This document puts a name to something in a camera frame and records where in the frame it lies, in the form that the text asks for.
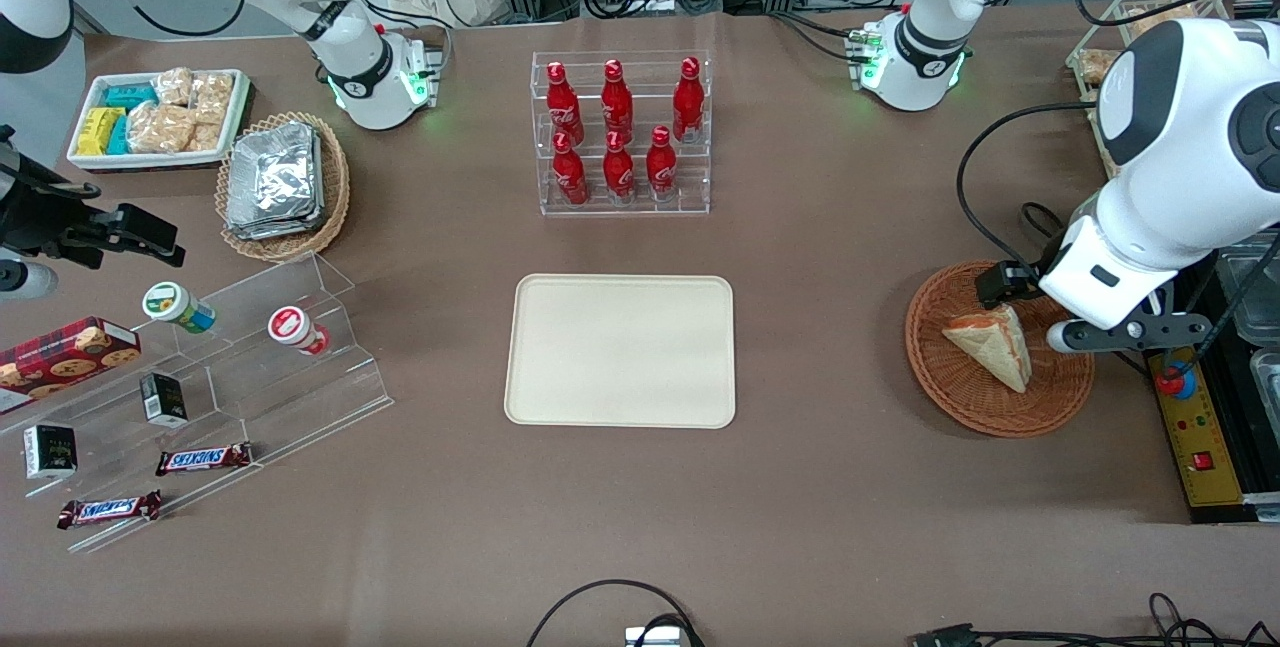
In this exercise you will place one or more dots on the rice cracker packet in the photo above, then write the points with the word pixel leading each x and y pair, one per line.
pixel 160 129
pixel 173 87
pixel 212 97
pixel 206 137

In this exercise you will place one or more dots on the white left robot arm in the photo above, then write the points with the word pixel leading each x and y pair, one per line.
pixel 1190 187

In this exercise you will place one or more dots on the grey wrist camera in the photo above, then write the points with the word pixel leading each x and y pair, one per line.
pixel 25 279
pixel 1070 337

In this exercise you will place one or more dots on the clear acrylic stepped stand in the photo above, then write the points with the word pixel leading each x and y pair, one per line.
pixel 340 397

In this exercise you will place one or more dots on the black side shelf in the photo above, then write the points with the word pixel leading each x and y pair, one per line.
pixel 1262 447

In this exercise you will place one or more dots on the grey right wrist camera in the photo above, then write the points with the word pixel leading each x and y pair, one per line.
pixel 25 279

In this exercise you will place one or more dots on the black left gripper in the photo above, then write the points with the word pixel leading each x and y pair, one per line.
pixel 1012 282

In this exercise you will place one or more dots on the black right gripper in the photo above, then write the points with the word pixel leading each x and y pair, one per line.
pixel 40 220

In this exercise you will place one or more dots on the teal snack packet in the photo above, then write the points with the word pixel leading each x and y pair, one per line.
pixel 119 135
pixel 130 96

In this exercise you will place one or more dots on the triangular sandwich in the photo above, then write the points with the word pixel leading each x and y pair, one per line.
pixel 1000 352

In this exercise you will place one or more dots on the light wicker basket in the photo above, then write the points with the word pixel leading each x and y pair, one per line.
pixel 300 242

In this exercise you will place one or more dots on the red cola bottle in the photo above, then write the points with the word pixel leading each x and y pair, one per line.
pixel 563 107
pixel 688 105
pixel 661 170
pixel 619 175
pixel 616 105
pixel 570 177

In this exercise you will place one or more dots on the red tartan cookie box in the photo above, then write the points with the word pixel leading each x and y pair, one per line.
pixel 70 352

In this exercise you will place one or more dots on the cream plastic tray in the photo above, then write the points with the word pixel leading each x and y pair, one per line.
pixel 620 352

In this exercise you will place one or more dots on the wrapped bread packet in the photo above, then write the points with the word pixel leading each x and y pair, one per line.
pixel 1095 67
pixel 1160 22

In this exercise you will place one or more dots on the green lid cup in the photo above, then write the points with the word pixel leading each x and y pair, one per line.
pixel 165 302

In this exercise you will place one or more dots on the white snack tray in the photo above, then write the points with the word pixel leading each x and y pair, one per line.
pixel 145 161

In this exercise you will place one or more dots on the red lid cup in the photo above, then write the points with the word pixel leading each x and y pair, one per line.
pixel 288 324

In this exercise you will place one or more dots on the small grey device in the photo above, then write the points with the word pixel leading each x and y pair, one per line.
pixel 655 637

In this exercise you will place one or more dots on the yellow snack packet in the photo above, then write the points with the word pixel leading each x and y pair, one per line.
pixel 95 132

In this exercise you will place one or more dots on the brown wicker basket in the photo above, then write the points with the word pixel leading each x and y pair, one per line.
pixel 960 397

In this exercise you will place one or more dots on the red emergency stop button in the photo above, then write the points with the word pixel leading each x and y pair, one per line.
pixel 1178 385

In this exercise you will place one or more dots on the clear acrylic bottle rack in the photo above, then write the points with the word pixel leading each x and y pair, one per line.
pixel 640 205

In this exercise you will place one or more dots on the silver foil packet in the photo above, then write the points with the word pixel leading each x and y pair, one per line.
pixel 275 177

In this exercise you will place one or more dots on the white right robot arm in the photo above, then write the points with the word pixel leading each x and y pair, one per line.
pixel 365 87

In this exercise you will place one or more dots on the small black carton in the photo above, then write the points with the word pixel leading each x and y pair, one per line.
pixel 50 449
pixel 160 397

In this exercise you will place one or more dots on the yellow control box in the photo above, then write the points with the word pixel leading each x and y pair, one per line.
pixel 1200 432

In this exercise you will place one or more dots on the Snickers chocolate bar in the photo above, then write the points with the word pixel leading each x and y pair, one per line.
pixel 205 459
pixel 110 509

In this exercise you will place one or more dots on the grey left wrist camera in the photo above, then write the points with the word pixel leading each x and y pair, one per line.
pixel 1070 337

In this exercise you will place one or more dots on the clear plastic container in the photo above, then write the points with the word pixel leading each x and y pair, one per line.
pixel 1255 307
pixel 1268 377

§ **Exercise objective**: I'd like the data above duplicated exactly, with no pictures included.

§ **Task result**:
This document puts a name to something in a camera frame and records where in the frame it lies, in the form that the text asks for.
In this exercise you will place one or more dots on the rice cracker packet in the photo above, then write the points with the word pixel leading each x and y pair, one per line.
pixel 160 129
pixel 173 87
pixel 212 97
pixel 206 137

In this exercise you will place one or more dots on the white left robot arm in the photo above, then write the points with the word pixel leading each x and y pair, one per line.
pixel 1190 187

In this exercise you will place one or more dots on the grey wrist camera in the photo above, then write the points with the word pixel leading each x and y pair, one per line.
pixel 25 279
pixel 1070 337

In this exercise you will place one or more dots on the clear acrylic stepped stand in the photo above, then write the points with the word pixel leading each x and y pair, one per line.
pixel 340 397

In this exercise you will place one or more dots on the black side shelf in the photo above, then write the points with the word pixel leading each x and y pair, one per line.
pixel 1262 447

In this exercise you will place one or more dots on the grey right wrist camera in the photo above, then write the points with the word pixel leading each x and y pair, one per line.
pixel 25 279

In this exercise you will place one or more dots on the black left gripper in the photo above, then write the points with the word pixel leading each x and y pair, one per line.
pixel 1012 282

In this exercise you will place one or more dots on the black right gripper in the photo above, then write the points with the word pixel leading each x and y pair, one per line.
pixel 40 220

In this exercise you will place one or more dots on the teal snack packet in the photo above, then write the points with the word pixel leading each x and y pair, one per line.
pixel 119 135
pixel 130 96

In this exercise you will place one or more dots on the triangular sandwich in the photo above, then write the points with the word pixel leading each x and y pair, one per line.
pixel 1000 352

In this exercise you will place one or more dots on the light wicker basket in the photo above, then write the points with the word pixel leading each x and y pair, one per line.
pixel 300 242

In this exercise you will place one or more dots on the red cola bottle in the photo above, then write the points with the word pixel leading each x and y pair, one per line.
pixel 563 107
pixel 688 105
pixel 661 170
pixel 619 175
pixel 616 105
pixel 570 177

In this exercise you will place one or more dots on the red tartan cookie box in the photo above, then write the points with the word pixel leading each x and y pair, one per line.
pixel 70 352

In this exercise you will place one or more dots on the cream plastic tray in the photo above, then write the points with the word pixel leading each x and y pair, one per line.
pixel 620 352

In this exercise you will place one or more dots on the wrapped bread packet in the photo above, then write the points with the word pixel leading each x and y pair, one per line.
pixel 1095 67
pixel 1160 22

In this exercise you will place one or more dots on the green lid cup in the photo above, then write the points with the word pixel leading each x and y pair, one per line.
pixel 165 302

In this exercise you will place one or more dots on the white snack tray in the photo above, then write the points with the word pixel leading each x and y pair, one per line.
pixel 145 161

In this exercise you will place one or more dots on the red lid cup in the photo above, then write the points with the word pixel leading each x and y pair, one per line.
pixel 288 324

In this exercise you will place one or more dots on the small grey device in the photo above, then write the points with the word pixel leading each x and y pair, one per line.
pixel 655 637

In this exercise you will place one or more dots on the yellow snack packet in the photo above, then write the points with the word pixel leading each x and y pair, one per line.
pixel 95 132

In this exercise you will place one or more dots on the brown wicker basket in the photo above, then write the points with the word pixel leading each x and y pair, one per line.
pixel 960 397

In this exercise you will place one or more dots on the red emergency stop button in the photo above, then write the points with the word pixel leading each x and y pair, one per line.
pixel 1178 385

In this exercise you will place one or more dots on the clear acrylic bottle rack in the photo above, then write the points with the word pixel leading each x and y pair, one per line.
pixel 640 205

In this exercise you will place one or more dots on the silver foil packet in the photo above, then write the points with the word pixel leading each x and y pair, one per line.
pixel 275 177

In this exercise you will place one or more dots on the white right robot arm in the photo above, then write the points with the word pixel leading each x and y pair, one per line.
pixel 365 87

In this exercise you will place one or more dots on the small black carton in the photo above, then write the points with the word pixel leading each x and y pair, one per line.
pixel 50 449
pixel 160 397

In this exercise you will place one or more dots on the yellow control box in the photo above, then write the points with the word pixel leading each x and y pair, one per line.
pixel 1200 432

In this exercise you will place one or more dots on the Snickers chocolate bar in the photo above, then write the points with the word pixel leading each x and y pair, one per line.
pixel 205 459
pixel 110 509

In this exercise you will place one or more dots on the grey left wrist camera in the photo above, then write the points with the word pixel leading each x and y pair, one per line.
pixel 1070 337

In this exercise you will place one or more dots on the clear plastic container in the photo above, then write the points with the word pixel leading each x and y pair, one per line.
pixel 1255 307
pixel 1268 377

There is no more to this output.